Task prompt: All of the data that follows should be retyped exactly, please, except the pictures.

Data for this task:
====
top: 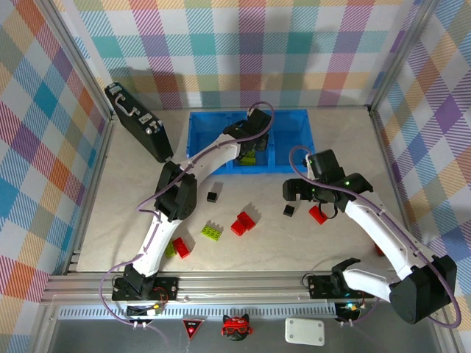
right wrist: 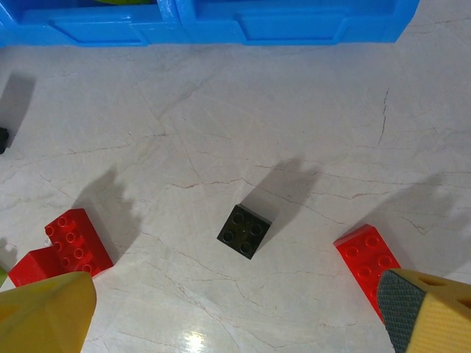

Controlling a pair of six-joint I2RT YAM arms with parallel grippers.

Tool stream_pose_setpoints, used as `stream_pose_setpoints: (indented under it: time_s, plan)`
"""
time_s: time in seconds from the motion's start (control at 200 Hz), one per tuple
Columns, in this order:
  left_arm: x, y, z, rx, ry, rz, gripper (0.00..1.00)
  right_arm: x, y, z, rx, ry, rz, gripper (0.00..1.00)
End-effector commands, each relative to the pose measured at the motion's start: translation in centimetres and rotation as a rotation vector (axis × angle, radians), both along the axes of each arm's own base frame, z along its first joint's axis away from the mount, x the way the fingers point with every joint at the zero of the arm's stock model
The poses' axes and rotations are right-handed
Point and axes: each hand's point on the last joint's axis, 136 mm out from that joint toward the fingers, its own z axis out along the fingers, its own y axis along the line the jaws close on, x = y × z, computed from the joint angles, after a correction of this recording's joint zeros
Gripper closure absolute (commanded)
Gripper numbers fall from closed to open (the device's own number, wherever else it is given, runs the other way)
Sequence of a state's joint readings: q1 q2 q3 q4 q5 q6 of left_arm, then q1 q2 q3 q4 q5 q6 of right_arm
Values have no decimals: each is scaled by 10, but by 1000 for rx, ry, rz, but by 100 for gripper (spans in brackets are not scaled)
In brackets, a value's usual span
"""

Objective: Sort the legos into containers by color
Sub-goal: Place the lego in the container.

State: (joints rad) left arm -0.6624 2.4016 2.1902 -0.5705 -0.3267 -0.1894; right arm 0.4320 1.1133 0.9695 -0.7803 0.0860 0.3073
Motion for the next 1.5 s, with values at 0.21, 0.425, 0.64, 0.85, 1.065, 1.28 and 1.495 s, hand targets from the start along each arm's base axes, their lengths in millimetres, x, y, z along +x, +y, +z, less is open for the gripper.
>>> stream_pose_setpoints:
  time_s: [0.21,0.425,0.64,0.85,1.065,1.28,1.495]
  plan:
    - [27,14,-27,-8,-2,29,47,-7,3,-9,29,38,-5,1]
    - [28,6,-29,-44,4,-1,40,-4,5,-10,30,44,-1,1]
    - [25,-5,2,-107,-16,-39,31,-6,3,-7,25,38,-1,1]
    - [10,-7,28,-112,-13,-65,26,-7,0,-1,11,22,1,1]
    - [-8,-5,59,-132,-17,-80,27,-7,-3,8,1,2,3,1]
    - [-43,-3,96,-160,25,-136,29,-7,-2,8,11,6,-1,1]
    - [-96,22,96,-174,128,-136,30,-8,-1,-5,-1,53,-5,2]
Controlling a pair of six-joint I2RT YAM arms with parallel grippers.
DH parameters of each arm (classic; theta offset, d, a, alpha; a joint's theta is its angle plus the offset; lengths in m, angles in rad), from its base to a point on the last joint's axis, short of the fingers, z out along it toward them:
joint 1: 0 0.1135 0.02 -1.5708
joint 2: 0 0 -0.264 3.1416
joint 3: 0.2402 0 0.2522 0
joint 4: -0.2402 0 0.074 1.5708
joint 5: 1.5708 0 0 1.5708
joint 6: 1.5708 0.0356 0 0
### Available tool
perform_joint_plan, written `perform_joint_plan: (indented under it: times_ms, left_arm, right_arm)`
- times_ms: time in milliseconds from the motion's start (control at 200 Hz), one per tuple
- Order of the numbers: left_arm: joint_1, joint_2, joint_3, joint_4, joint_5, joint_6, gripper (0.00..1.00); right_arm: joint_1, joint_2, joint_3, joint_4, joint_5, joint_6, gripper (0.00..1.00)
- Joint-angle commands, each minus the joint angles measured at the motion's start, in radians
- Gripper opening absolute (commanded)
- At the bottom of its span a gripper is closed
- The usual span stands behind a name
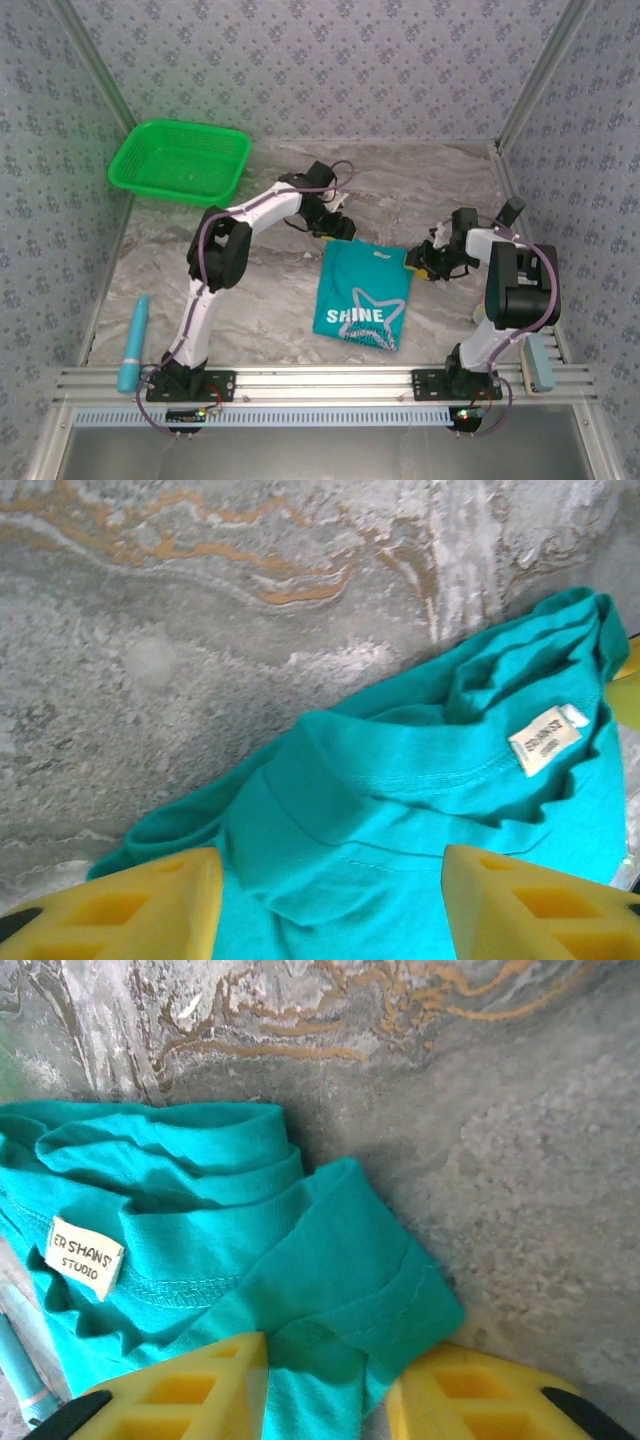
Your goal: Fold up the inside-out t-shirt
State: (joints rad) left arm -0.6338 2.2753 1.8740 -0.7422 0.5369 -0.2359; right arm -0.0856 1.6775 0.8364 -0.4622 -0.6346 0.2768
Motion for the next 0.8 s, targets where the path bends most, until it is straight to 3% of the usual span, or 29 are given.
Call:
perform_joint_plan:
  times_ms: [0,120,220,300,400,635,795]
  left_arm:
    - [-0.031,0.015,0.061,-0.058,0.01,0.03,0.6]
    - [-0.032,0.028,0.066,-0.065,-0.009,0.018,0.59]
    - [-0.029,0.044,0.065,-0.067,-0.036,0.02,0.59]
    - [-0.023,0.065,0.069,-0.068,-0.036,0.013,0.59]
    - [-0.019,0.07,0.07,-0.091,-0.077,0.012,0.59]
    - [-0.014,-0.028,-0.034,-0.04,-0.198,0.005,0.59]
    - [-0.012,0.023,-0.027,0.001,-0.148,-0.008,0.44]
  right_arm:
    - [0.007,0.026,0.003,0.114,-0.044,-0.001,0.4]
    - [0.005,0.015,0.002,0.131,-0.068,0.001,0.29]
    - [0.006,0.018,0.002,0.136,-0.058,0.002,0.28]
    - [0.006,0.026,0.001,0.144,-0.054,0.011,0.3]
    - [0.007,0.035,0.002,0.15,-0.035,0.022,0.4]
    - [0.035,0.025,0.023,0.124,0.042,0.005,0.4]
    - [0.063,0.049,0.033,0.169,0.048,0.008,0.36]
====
Task output:
top: 
right wrist: 

Controlling a pair of six-joint I2RT YAM arms with parallel grippers.

Tool stream_pose_setpoints, used as `stream_pose_setpoints: (indented under it: time_s, plan)`
"""
time_s: time in seconds from the motion's start (control at 200 Hz), one per tuple
Columns, in this order:
  left_arm: x, y, z, rx, ry, rz, gripper (0.00..1.00)
  right_arm: x, y, z, rx, ry, rz, gripper (0.00..1.00)
End-effector commands, each relative to the pose measured at the motion's start: translation in centimetres and rotation as a rotation vector (axis × angle, radians), both along the axes of each arm's own base frame, z along its first joint's axis away from the mount, x the way the fingers point with every joint at the zero of the arm's stock model
The poses' axes and rotations are right-handed
Point and axes: each hand's point on the last joint's axis, 136 mm out from that joint toward the fingers, its own z axis out along the fingers, its own y axis along the line the jaws close on, x = y × z, computed from the joint angles, after a correction of this recording's joint zeros
Gripper closure absolute (commanded)
Gripper numbers fall from closed to open (the device's own number, wherever else it is given, runs the other way)
Sequence of a state's joint readings: q1 q2 q3 q4 q5 q6 of left_arm, then q1 q2 q3 q4 q5 q6 of right_arm
Values have no decimals: each is scaled by 10, but by 1000 for rx, ry, rz, but by 100 for gripper (spans in brackets are not scaled)
In brackets, a value's usual span
"""

Objective: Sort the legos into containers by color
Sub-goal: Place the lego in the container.

State: (joints rad) left arm -0.6624 2.4016 2.1902 -0.5705 -0.3267 -0.1894; right arm 0.4320 1.1133 0.9695 -0.7803 0.0860 0.3073
Motion for the next 1.5 s, with values at 0.21, 0.425, 0.64, 0.85, 1.065, 1.28 and 1.495 s, hand targets from the start along each arm's base axes, their lengths in millimetres, x, y, z along +x, +y, +z, less is open for the gripper.
>>> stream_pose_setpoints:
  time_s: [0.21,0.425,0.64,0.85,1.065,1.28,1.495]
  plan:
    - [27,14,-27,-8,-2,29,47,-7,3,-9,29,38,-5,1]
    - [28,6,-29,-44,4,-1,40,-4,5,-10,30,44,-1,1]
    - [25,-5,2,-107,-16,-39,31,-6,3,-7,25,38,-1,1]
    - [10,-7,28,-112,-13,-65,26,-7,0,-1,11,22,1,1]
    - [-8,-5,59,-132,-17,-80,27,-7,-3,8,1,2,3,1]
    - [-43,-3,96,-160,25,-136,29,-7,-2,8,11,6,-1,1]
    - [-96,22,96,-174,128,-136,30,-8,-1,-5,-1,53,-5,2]
Controlling a pair of six-joint I2RT YAM arms with parallel grippers.
DH parameters of each arm (classic; theta offset, d, a, alpha; a joint's theta is its angle plus the offset; lengths in m, angles in rad), from its base to a point on the last joint's axis, short of the fingers, z out along it toward them:
joint 1: 0 0.1135 0.02 -1.5708
joint 2: 0 0 -0.264 3.1416
joint 3: 0.2402 0 0.2522 0
joint 4: -0.2402 0 0.074 1.5708
joint 5: 1.5708 0 0 1.5708
joint 6: 1.5708 0.0356 0 0
### Available tool
perform_joint_plan, written `perform_joint_plan: (indented under it: times_ms, left_arm, right_arm)`
- times_ms: time in milliseconds from the motion's start (control at 200 Hz), one per tuple
- Order of the numbers: left_arm: joint_1, joint_2, joint_3, joint_4, joint_5, joint_6, gripper (0.00..1.00); right_arm: joint_1, joint_2, joint_3, joint_4, joint_5, joint_6, gripper (0.00..1.00)
- Joint-angle commands, each minus the joint angles measured at the motion's start, in radians
- Gripper opening absolute (commanded)
- At the bottom of its span a gripper is closed
- The usual span stands behind a name
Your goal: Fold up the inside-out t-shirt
State: (joints rad) left arm -0.6338 2.2753 1.8740 -0.7422 0.5369 -0.2359; right arm -0.0856 1.6775 0.8364 -0.4622 -0.6346 0.2768
Motion for the next 0.8 s, targets where the path bends most, until it is straight to 3% of the usual span, or 29 are given.
Call:
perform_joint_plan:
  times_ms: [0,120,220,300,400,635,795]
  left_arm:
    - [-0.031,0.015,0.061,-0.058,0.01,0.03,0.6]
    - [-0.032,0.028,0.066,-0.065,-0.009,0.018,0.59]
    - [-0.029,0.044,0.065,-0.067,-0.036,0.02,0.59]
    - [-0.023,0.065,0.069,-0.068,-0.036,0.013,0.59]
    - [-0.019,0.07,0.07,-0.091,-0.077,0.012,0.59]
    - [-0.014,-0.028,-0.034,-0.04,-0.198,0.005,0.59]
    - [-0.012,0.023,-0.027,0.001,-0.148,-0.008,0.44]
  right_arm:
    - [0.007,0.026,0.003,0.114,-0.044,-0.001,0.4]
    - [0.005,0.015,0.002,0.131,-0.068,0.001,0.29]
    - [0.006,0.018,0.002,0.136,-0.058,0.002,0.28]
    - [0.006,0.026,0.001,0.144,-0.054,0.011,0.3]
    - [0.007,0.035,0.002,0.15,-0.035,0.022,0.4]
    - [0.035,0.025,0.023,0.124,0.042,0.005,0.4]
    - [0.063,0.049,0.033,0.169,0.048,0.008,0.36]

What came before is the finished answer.